- **DESCRIPTION OF THE TASK**: What you need to produce from the material below is an exact transcription of the lines from the one with "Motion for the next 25" through the one with "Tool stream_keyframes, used", both included, and no other line.

- **DATA EXTRACT**:
──────
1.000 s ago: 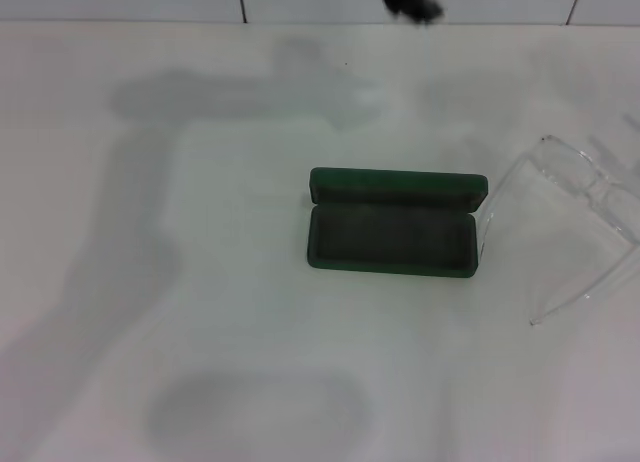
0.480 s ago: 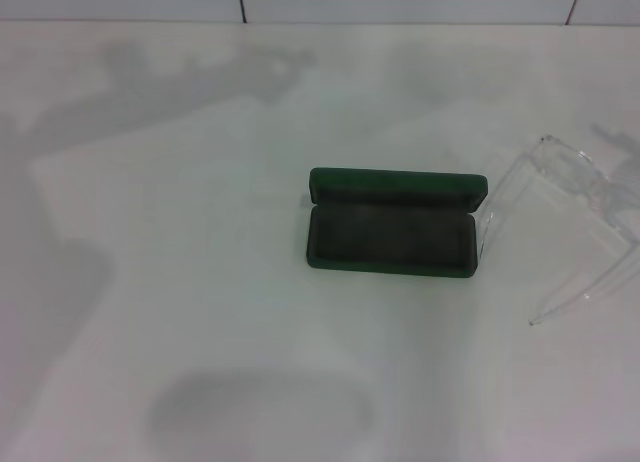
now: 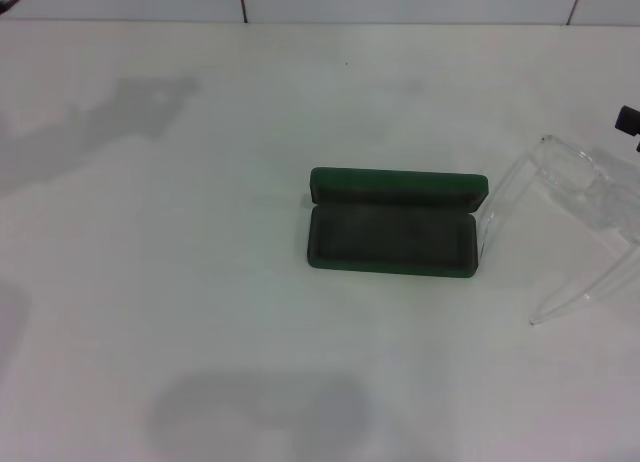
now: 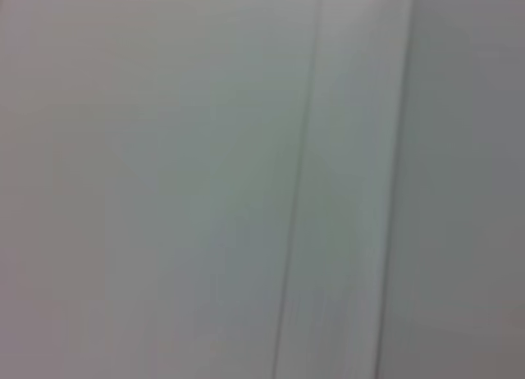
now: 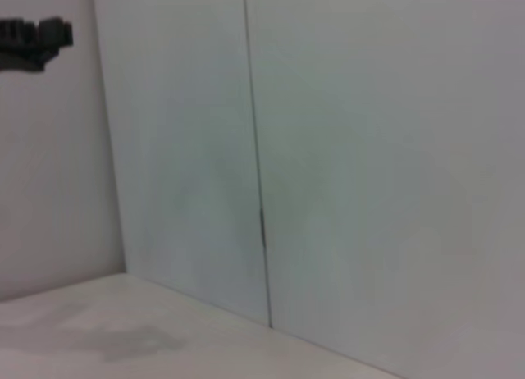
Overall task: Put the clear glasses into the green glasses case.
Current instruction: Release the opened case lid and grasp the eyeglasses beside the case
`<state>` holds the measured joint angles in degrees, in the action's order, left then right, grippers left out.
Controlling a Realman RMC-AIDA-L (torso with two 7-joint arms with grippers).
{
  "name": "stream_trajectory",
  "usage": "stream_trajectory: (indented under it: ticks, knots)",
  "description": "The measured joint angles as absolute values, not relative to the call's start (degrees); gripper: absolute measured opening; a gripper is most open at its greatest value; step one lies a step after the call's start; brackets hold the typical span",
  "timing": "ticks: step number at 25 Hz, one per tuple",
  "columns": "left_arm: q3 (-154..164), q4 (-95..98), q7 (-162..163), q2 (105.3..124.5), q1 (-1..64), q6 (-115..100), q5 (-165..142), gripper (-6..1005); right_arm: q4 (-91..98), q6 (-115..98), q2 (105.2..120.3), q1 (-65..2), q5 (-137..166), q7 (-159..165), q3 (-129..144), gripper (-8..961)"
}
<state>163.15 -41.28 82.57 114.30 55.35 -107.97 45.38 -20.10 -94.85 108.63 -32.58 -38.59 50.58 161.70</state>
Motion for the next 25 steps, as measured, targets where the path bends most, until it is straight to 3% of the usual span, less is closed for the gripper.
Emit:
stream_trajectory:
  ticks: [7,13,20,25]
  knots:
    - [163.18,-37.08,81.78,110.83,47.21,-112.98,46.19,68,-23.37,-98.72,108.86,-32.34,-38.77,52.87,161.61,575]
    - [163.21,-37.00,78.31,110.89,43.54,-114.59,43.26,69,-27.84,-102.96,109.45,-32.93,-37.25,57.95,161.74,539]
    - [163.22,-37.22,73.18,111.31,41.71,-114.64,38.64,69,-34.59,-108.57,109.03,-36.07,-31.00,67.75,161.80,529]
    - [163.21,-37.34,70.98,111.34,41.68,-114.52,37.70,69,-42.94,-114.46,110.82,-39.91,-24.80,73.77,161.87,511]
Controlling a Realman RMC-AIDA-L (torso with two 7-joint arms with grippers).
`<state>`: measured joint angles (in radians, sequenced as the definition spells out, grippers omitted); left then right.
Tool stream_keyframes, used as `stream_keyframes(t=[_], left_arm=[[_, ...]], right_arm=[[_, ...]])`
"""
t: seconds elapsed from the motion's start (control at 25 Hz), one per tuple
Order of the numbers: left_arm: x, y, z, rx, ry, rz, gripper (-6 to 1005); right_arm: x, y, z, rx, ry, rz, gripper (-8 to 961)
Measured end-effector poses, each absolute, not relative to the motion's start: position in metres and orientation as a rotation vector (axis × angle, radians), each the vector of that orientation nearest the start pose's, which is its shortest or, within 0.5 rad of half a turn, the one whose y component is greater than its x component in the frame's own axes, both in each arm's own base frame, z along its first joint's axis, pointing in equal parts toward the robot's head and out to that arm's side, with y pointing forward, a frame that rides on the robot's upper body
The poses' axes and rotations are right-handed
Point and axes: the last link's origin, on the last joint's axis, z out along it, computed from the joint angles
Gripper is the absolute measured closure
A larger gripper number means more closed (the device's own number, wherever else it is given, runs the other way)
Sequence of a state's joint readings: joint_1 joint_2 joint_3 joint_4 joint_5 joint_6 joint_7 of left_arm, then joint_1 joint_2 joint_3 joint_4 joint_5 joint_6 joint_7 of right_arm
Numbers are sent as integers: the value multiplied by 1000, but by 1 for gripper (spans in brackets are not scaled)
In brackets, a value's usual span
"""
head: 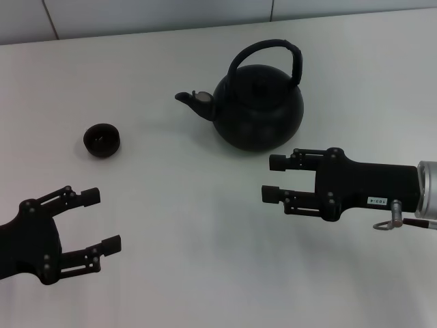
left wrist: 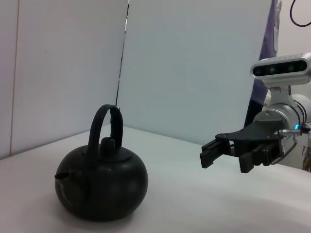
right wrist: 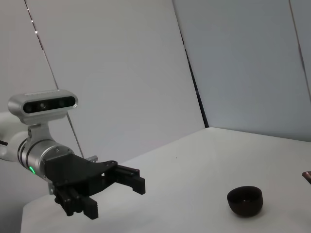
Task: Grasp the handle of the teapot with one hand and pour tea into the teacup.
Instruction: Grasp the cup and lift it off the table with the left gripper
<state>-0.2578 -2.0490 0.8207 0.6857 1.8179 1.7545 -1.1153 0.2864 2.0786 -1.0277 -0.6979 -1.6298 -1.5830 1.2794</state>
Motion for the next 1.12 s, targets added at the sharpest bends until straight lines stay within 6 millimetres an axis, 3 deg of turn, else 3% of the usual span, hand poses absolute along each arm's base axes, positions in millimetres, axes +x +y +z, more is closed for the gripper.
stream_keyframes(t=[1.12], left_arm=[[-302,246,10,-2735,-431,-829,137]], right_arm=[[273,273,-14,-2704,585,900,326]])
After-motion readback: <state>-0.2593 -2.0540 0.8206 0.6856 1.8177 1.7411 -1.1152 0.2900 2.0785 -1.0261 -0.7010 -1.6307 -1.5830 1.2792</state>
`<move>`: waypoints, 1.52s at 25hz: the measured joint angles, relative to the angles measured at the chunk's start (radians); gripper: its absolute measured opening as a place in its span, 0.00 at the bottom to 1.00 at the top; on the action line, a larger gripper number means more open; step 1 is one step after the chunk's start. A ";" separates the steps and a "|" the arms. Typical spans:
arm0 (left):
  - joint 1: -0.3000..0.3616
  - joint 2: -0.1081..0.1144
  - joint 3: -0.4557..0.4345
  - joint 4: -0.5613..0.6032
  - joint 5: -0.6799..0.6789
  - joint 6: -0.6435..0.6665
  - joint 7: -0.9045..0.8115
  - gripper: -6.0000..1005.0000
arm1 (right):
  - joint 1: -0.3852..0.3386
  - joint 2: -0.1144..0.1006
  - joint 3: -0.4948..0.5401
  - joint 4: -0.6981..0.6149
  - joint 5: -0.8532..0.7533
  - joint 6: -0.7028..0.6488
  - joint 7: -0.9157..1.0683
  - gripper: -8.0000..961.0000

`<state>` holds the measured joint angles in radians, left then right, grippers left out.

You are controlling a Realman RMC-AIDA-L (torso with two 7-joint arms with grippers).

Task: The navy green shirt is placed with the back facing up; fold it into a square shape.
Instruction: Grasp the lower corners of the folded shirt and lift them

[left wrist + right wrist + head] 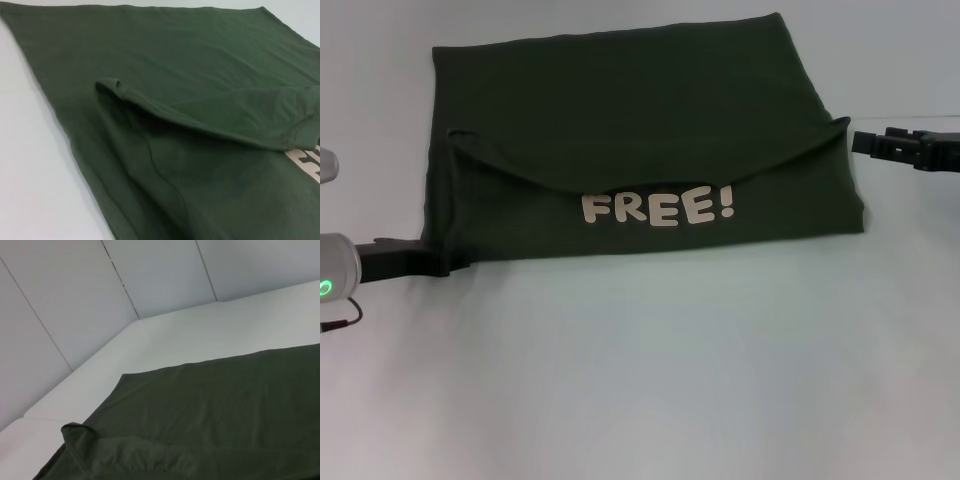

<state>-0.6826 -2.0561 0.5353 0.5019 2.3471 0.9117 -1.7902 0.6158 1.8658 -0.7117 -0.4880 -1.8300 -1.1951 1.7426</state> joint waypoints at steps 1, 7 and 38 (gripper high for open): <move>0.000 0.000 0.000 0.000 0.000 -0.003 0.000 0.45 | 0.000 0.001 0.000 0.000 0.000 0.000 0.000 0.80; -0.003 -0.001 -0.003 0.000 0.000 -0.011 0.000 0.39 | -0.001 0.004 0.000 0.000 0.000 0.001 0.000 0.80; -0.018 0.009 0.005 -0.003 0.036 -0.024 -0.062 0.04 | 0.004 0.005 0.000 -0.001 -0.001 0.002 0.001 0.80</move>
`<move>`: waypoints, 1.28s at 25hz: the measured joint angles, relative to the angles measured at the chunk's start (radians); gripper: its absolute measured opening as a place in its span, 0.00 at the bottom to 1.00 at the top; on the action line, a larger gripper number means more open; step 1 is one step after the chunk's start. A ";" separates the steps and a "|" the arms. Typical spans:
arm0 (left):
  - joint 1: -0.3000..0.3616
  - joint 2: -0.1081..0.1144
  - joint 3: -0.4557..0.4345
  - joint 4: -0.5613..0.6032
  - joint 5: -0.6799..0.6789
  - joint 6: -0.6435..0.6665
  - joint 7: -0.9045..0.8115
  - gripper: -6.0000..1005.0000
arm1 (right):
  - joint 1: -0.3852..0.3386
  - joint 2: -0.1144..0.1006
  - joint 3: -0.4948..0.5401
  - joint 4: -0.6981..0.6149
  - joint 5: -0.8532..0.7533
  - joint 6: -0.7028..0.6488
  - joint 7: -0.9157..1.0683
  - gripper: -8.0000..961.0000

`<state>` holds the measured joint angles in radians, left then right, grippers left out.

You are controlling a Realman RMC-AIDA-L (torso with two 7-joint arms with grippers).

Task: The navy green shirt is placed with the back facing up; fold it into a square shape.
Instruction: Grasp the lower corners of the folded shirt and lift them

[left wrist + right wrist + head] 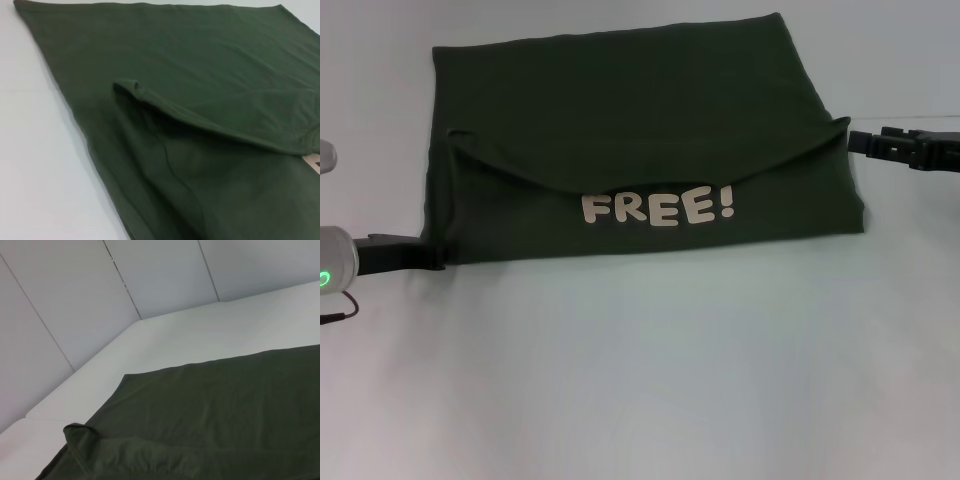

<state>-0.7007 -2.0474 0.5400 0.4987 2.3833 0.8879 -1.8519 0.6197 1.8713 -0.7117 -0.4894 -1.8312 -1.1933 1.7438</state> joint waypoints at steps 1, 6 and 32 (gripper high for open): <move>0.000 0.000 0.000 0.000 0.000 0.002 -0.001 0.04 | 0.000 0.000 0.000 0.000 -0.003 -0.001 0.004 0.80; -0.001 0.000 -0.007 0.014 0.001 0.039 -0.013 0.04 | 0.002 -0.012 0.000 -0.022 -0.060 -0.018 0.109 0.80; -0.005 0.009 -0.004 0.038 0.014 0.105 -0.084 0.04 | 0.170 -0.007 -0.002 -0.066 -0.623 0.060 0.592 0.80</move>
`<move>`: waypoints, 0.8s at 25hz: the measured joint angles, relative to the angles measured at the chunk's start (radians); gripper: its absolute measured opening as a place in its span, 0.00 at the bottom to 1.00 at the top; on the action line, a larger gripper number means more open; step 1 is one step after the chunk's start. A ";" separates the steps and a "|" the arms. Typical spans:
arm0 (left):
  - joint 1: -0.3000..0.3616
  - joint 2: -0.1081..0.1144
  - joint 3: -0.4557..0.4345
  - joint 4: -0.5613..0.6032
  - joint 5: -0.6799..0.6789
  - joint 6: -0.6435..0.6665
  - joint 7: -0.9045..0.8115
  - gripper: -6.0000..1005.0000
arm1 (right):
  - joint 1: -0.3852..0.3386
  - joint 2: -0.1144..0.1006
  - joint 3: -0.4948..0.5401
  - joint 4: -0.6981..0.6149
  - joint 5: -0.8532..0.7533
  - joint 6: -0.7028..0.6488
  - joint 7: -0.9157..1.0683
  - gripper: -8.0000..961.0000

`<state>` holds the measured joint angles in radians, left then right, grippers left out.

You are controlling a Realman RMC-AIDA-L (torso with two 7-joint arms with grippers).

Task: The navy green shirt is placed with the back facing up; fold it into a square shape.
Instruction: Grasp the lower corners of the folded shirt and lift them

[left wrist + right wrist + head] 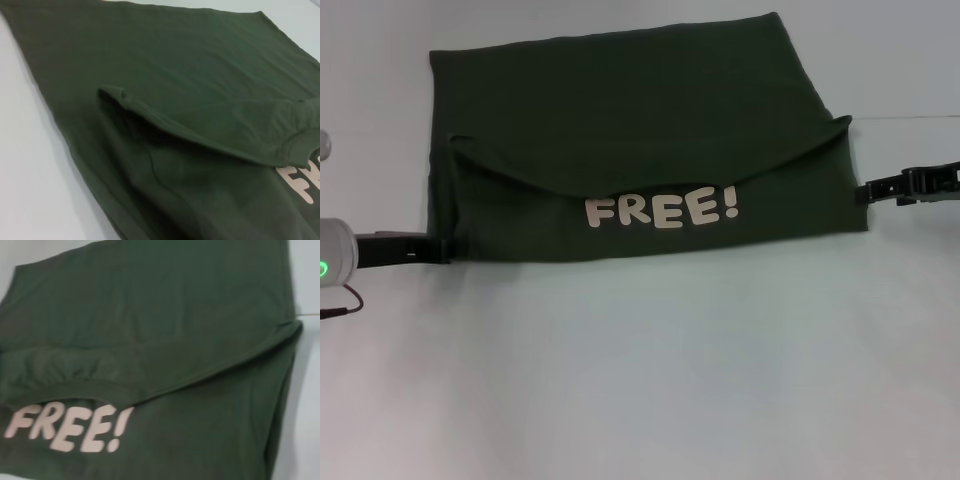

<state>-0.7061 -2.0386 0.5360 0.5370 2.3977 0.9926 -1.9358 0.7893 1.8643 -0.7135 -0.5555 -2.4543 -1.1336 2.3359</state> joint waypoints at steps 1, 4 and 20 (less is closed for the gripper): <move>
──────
- **RESPONSE TO THIS EXERCISE**:
Motion for the next 25 steps, as measured, targets where the path bends most, until it is straight to 3% of the usual span, less is closed for the gripper.
Emit:
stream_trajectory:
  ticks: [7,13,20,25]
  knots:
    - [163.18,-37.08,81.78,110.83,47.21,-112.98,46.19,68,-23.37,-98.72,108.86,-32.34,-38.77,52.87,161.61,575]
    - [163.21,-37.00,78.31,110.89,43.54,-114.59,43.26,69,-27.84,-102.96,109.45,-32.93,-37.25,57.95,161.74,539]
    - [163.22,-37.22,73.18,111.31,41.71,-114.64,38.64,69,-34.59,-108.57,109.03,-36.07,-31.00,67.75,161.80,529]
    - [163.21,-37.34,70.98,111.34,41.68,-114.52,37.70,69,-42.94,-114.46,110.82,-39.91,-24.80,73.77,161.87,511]
Controlling a Realman RMC-AIDA-L (torso with two 7-joint arms with grippers).
`<state>`: measured joint angles (in radians, sequenced as the definition spells out, grippers omitted); left then right.
Tool stream_keyframes, used as `stream_keyframes(t=[_], left_arm=[[_, ...]], right_arm=[[_, ...]])`

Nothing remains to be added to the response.